Task goal
Report back every line from the entries below in which the word "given" occurs.

Excerpted data
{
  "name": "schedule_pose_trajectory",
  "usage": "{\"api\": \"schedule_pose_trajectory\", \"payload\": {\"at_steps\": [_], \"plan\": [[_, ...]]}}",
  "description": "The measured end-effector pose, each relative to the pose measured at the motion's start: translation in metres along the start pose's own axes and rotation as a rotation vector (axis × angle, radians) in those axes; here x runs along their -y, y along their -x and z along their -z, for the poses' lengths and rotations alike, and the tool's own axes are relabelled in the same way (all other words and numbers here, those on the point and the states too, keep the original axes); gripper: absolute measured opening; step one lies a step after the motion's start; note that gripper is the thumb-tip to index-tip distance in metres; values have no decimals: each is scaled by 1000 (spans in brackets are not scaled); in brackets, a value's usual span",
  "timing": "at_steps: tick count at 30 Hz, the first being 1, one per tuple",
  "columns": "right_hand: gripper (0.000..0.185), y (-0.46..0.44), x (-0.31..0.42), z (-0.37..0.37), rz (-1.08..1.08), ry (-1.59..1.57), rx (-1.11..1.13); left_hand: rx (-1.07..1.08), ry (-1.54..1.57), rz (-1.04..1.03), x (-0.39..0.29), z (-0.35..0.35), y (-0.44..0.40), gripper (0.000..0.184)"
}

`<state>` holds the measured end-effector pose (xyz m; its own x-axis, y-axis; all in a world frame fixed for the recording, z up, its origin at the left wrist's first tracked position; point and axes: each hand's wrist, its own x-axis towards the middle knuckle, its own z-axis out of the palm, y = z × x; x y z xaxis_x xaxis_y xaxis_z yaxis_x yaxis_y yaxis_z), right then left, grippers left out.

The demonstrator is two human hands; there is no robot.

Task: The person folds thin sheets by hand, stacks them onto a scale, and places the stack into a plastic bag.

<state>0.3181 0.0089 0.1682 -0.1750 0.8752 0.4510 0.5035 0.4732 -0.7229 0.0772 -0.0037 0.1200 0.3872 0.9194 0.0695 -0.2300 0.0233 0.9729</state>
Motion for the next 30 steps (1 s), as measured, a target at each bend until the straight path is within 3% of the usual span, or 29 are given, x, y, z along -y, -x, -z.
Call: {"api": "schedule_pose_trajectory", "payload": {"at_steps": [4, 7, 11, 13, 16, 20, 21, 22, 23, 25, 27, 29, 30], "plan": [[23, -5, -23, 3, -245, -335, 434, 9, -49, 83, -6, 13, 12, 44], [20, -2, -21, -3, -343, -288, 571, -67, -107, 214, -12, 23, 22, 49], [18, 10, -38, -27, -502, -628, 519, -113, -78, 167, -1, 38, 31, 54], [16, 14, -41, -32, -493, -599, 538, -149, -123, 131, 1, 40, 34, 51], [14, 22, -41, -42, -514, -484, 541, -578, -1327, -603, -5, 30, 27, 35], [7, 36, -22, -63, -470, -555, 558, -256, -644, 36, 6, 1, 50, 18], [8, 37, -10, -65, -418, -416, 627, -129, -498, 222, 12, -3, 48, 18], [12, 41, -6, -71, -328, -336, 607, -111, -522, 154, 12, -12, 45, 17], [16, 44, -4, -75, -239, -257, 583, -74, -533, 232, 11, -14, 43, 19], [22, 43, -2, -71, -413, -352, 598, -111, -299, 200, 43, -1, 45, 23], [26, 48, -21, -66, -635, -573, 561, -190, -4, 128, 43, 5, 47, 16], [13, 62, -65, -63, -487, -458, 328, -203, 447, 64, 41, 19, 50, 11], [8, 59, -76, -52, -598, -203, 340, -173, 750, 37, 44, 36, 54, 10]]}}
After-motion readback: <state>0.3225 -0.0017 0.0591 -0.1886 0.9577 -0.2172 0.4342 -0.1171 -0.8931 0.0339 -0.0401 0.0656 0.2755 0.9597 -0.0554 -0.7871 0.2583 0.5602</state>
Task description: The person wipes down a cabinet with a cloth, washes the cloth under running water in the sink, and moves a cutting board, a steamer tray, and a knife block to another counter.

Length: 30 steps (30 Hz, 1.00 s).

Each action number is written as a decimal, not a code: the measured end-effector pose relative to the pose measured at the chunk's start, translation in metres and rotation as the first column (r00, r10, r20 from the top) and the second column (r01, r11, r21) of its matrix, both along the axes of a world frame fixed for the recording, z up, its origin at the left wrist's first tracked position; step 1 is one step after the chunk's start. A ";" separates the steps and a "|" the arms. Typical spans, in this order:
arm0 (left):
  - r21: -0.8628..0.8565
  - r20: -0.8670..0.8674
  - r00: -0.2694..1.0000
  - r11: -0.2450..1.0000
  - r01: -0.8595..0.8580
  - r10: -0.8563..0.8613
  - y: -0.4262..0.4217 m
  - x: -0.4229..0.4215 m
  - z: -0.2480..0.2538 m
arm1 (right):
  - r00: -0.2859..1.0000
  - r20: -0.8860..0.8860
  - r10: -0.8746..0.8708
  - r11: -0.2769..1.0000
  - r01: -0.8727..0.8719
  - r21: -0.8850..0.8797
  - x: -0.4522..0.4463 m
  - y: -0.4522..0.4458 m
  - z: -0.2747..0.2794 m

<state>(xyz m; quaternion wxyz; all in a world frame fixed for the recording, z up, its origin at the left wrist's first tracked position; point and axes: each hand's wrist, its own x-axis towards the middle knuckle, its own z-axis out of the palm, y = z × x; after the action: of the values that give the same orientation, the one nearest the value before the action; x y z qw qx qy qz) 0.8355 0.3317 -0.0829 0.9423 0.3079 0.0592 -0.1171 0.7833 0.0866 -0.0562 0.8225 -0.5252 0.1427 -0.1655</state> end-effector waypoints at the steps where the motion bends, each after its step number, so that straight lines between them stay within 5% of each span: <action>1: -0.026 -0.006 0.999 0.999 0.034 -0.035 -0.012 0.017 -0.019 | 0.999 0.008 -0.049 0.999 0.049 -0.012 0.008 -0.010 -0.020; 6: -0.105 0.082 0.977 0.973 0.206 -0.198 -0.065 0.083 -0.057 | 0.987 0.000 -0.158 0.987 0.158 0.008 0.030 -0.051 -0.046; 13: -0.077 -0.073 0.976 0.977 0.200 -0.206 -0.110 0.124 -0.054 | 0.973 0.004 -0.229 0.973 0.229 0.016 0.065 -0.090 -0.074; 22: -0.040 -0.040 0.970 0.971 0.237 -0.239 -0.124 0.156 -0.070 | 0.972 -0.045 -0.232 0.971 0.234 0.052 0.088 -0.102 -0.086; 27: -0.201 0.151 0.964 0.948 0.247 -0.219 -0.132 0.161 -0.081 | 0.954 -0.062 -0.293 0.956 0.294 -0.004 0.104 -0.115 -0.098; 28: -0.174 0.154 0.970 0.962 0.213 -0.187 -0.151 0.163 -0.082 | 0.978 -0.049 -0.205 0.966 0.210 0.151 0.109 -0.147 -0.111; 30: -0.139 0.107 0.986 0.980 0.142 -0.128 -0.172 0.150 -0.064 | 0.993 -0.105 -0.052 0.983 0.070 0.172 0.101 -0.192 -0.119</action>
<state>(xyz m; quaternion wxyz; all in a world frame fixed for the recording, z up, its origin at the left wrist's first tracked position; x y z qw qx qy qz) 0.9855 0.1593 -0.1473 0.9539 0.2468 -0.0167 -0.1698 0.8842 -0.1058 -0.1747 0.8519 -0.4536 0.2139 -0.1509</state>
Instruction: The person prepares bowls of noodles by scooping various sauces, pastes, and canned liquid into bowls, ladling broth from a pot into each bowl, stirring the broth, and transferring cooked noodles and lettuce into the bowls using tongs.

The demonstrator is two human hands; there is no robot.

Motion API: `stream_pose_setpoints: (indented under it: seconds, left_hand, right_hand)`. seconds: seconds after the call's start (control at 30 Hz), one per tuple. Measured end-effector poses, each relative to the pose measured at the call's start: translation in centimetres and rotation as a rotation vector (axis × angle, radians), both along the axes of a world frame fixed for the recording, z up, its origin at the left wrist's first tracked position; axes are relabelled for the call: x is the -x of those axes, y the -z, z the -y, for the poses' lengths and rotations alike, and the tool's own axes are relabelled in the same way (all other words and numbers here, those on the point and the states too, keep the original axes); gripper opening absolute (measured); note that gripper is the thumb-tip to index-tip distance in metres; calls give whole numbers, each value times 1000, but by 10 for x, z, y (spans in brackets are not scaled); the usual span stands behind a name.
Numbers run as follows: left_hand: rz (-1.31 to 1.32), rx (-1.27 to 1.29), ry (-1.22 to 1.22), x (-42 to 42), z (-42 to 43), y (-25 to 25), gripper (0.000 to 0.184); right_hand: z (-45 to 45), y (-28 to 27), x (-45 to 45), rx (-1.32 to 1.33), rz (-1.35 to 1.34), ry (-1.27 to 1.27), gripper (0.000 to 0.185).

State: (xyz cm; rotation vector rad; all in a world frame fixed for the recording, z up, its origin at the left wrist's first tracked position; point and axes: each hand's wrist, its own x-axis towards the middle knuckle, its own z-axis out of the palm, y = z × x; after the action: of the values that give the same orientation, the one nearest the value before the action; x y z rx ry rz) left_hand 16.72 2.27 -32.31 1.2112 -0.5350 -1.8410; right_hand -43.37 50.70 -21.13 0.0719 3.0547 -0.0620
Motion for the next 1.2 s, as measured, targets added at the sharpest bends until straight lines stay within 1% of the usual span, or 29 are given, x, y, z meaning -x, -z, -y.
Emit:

Answer box
Motion for the next 30 steps (1 s), as measured, a target at each bend until the straight path is within 3% of the usual span, or 29 are given, x, y, z along -y, -x, -z.
Motion for the next 1.2 s, as measured, targets added at the sharpest bends until straight lines stay within 1% of the usual span, or 29 are given, x, y, z meaning -x, -z, -y.

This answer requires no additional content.